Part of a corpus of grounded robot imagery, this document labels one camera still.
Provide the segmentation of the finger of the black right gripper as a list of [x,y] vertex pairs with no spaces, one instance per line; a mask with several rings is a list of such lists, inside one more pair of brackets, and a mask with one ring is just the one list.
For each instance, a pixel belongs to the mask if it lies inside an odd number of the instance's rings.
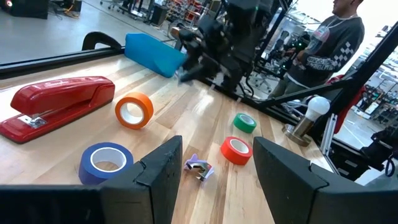
[[191,42],[191,41],[201,42],[201,37],[197,33],[188,29],[180,29],[178,32],[178,38],[182,42]]
[[186,83],[186,82],[196,80],[198,77],[200,77],[202,75],[204,70],[205,70],[205,66],[203,66],[202,64],[197,64],[189,70],[184,70],[184,71],[180,72],[178,75],[178,82]]

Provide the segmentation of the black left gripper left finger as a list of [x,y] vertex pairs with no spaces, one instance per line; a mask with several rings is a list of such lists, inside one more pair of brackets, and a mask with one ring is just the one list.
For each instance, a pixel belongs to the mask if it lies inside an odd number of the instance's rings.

━━━━━━━━━━━━━━━━━━━━━━━━━━━━━━

* _Assignment_: Give the listing again exactly, but omit each image.

* _Solution_:
Part of a corpus of grounded robot imagery, this document labels one camera still.
Provide the segmentation of the finger of the black right gripper as a list of [x,y] vertex pairs with no spaces, one instance per line; a mask with several rings is a list of such lists, inside one more pair of brackets, and a mask with one ring is just the one list.
For each instance, a pixel belongs to the mask if it lies inside an odd number of the instance's rings.
[[191,42],[191,41],[201,42],[201,37],[197,33],[188,29],[180,29],[178,32],[178,38],[182,42]]
[[186,83],[186,82],[196,80],[198,77],[200,77],[202,75],[204,70],[205,70],[205,66],[203,66],[202,64],[197,64],[189,70],[184,70],[184,71],[180,72],[178,75],[178,82]]

Provide the segmentation of the black left gripper left finger as a list of [x,y] vertex pairs with no spaces, one instance per line; a mask with several rings is a list of such lists, inside one more pair of brackets, and a mask with one ring is just the one list.
For each instance, a pixel belongs to the mask if it lies inside an odd number of the instance's rings.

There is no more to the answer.